Entropy-Regularized Mean-Variance Portfolio Optimization with Jumps
Christian Bender, Nguyen Tran Thuan
TL;DR
This paper addresses risk-aware portfolio optimization under jumps by introducing entropy-regularized exploratory controls. It constructs a continuous-time exploratory SDE with Lévy jumps from a discrete-time randomized-control scheme and proves the optimal distributional control is Gaussian, yielding a linear, closed-form wealth SDE. The analysis combines a dynamic-programming/HJB-PIDE framework with a quadratic ansatz to obtain explicit forms for the optimal control and the Lagrange multiplier, and it characterizes the wealth dynamics across multidimensional jump-diffusion settings.

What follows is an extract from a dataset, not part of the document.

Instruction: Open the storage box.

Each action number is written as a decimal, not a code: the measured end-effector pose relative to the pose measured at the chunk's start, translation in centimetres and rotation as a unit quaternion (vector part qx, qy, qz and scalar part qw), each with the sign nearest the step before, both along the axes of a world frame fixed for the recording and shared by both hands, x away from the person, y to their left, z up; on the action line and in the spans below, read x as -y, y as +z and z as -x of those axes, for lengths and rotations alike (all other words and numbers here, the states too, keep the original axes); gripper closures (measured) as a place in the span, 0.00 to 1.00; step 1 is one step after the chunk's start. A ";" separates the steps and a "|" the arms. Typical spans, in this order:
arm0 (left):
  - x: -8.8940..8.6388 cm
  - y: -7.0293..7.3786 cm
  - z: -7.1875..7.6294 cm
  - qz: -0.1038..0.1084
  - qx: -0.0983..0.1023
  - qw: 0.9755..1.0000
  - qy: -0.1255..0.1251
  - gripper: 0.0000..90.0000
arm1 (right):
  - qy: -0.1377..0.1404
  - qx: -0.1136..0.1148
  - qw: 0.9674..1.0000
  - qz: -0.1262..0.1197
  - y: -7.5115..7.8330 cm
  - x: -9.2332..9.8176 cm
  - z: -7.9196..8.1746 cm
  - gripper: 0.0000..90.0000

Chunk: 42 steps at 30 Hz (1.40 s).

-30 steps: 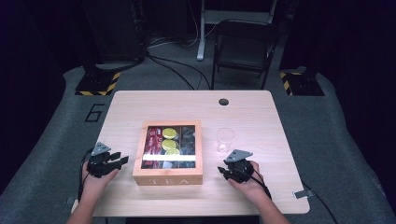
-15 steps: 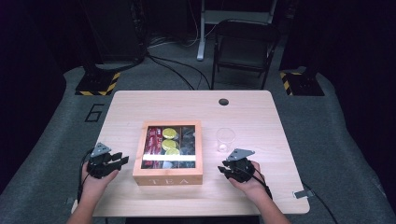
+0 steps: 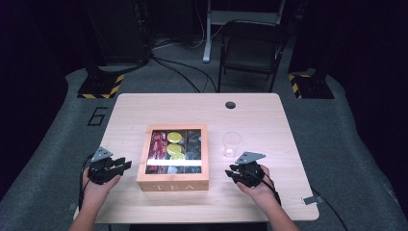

A key technical contribution is the weak convergence of discrete-time integrators to a limit SPDE-driven dynamics, which provides a rigorous basis for the RL-inspired exploration in continuous time and offers practical formulas for implementing exploration-regularized MV strategies in jump settings.
Abstract
Motivated by the trade-off between exploitation and exploration in reinforcement learning, we study a continuous-time entropy-regularized mean variance portfolio selection problem in the presence of jumps. We propose an exploratory SDE for the wealth process associated with multiple risky assets which exhibit Lévy jumps. In contrast to the existing literature, we study the limiting behavior of the natural discrete-time formulation of the wealth process associated to a randomized control in order to derive the continuous-time dynamics. We then show that an optimal distributional control of the continuous-time entropy-regularized exploratory mean-variance problem is Gaussian. The respective optimal wealth process solves a linear SDE whose representation is explicitly obtained.